- EXERCISE DETAILS -
Return the full listing character for character, without its pictures.

- EXERCISE DATA -
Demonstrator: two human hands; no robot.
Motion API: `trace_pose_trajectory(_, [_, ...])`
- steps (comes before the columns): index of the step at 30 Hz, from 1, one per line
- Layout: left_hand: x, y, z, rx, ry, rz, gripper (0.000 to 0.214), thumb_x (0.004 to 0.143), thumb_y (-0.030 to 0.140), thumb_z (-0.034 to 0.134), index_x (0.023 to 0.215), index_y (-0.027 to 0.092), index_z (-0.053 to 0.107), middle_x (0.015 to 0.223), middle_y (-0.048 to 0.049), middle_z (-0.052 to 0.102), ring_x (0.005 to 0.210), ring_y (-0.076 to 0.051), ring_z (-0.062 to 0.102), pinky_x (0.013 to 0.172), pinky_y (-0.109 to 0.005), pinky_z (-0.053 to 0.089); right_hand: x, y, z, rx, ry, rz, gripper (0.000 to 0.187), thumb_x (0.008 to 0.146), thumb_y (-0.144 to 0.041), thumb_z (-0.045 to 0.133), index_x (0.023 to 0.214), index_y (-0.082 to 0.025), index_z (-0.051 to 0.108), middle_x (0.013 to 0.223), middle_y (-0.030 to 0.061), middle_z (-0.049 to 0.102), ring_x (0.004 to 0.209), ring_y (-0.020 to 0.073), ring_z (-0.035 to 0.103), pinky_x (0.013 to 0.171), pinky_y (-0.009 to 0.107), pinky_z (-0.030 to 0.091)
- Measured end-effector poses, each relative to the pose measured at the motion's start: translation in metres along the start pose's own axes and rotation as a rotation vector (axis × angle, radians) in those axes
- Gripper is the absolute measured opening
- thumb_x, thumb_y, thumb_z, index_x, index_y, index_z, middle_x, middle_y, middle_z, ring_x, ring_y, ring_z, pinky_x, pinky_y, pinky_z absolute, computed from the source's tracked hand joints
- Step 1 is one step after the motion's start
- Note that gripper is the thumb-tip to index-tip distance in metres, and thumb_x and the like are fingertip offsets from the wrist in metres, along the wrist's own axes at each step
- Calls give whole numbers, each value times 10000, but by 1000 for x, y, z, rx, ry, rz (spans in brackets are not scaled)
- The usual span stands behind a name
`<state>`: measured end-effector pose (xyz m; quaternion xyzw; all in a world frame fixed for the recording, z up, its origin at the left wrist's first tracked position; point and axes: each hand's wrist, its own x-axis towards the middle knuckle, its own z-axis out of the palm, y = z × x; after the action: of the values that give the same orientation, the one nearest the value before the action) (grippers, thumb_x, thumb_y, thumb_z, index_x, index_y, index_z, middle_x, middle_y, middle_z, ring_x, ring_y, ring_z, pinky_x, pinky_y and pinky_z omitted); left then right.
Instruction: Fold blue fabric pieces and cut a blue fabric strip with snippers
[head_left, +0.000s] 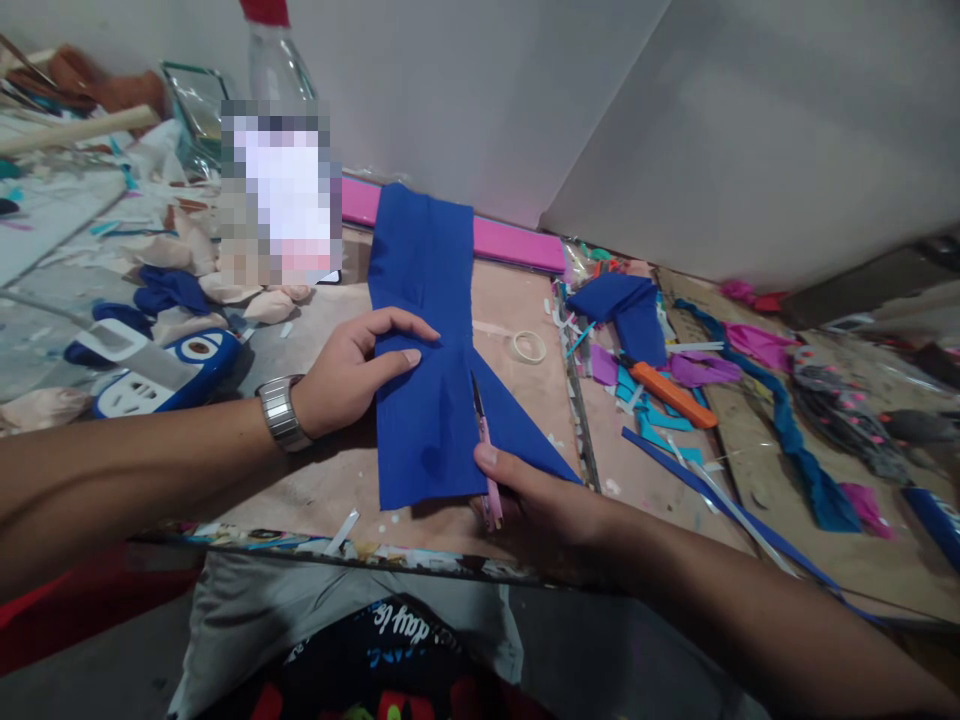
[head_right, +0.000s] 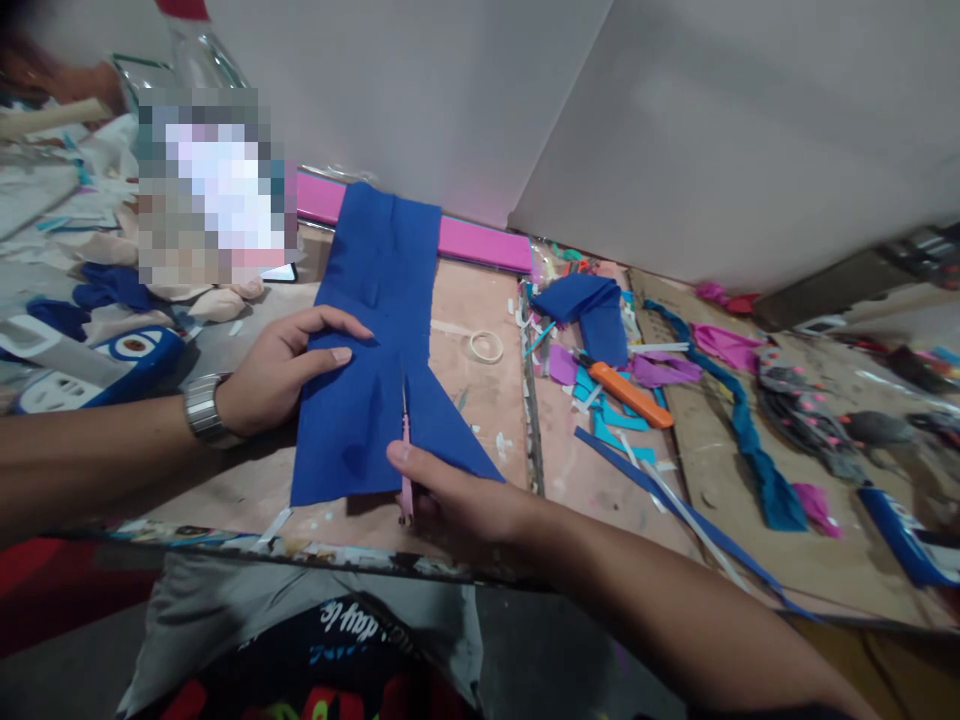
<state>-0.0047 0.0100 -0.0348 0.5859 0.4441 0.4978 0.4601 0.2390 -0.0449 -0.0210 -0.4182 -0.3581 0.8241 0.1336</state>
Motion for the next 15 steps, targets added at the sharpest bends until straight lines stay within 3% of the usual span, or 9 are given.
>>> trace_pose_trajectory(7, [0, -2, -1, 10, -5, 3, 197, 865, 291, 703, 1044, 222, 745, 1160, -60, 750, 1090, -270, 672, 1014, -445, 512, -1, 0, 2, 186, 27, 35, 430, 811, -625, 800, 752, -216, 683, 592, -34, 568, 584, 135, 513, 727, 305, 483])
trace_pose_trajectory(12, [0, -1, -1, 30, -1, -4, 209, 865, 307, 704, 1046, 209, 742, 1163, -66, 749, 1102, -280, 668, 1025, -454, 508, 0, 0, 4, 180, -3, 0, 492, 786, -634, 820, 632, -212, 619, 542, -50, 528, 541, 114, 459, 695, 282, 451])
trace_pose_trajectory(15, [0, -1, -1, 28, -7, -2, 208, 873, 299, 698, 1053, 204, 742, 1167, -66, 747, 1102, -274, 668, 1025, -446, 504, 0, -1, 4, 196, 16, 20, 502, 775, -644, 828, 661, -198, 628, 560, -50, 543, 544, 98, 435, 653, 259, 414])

- SOLUTION FOR THIS EXERCISE -
Demonstrator: two human hands; no robot.
Motion API: `trace_pose_trajectory(_, [_, ...])`
- steps (comes before the columns): index of the step at 30 Hz, from 1, one per line
- Layout: left_hand: x, y, z, rx, ry, rz, gripper (0.000 to 0.214), thumb_x (0.004 to 0.143), thumb_y (-0.030 to 0.140), thumb_z (-0.034 to 0.134), index_x (0.023 to 0.215), index_y (-0.027 to 0.092), index_z (-0.053 to 0.107), middle_x (0.015 to 0.223), middle_y (-0.048 to 0.049), middle_z (-0.052 to 0.102), ring_x (0.005 to 0.210), ring_y (-0.076 to 0.051), ring_z (-0.062 to 0.102), pinky_x (0.013 to 0.172), pinky_y (-0.109 to 0.005), pinky_z (-0.053 to 0.089); right_hand: x, y, z, rx, ry, rz, gripper (0.000 to 0.187), thumb_x (0.008 to 0.146), thumb_y (-0.144 to 0.041), thumb_z (-0.045 to 0.133), index_x (0.023 to 0.214), index_y (-0.082 to 0.025), index_z (-0.051 to 0.108), middle_x (0.013 to 0.223), middle_y (-0.030 to 0.061), middle_z (-0.049 to 0.102), ring_x (0.004 to 0.209), ring_y (-0.020 to 0.073), ring_z (-0.035 to 0.103), pinky_x (0.013 to 0.171), pinky_y (-0.009 to 0.107), pinky_z (-0.030 to 0.091)
- Measured end-effector poses, each relative to the pose measured at the motion's start: translation in metres along the start pose's own axes and rotation as a rotation vector (axis × angle, radians) in those axes
- Gripper is the absolute measured opening
- thumb_x, thumb_y, thumb_z, index_x, index_y, index_z, middle_x, middle_y, middle_z, ring_x, ring_y, ring_z, pinky_x, pinky_y, pinky_z absolute, computed from the source's tracked hand joints
- Step 1 is one step after the motion's start
- Note that gripper is the thumb-tip to index-tip distance in metres, and thumb_x and the like are fingertip offsets from the wrist in metres, along the wrist's own axes at each step
- Calls give whole numbers, each value times 10000, but by 1000 for x, y, z, rx, ry, rz (spans in brackets are not scaled)
- The usual span stands behind a name
`<state>`: measured end-effector pose (xyz m; quaternion xyzw; all in a world frame fixed for the recording, z up, its origin at the left wrist's first tracked position; point and axes: each hand's wrist, its own x-axis towards the middle knuckle, its own z-axis out of the palm, y = z × x; after the action: of the values that give the same orientation, the one nearest the value before the action) (grippers, thumb_x, thumb_y, thumb_z, index_x, index_y, index_z, middle_x, middle_y, middle_z, ring_x, ring_y, ring_z, pinky_x, pinky_y and pinky_z omitted); left then right.
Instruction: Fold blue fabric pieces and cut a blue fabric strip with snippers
[head_left, +0.000s] 
[head_right, +0.000s] 
<state>-0.0047 0.0100 -0.0348 0.5859 0.4441 0.4978 0.4601 0.2390 -0.0449 -0.0210 -0.4182 -0.3581 0.8241 0.1336</state>
Motion for the next 15 steps, targets added at the sharpest bends until straight lines stay within 3% of the usual span, or 9 are given.
>>> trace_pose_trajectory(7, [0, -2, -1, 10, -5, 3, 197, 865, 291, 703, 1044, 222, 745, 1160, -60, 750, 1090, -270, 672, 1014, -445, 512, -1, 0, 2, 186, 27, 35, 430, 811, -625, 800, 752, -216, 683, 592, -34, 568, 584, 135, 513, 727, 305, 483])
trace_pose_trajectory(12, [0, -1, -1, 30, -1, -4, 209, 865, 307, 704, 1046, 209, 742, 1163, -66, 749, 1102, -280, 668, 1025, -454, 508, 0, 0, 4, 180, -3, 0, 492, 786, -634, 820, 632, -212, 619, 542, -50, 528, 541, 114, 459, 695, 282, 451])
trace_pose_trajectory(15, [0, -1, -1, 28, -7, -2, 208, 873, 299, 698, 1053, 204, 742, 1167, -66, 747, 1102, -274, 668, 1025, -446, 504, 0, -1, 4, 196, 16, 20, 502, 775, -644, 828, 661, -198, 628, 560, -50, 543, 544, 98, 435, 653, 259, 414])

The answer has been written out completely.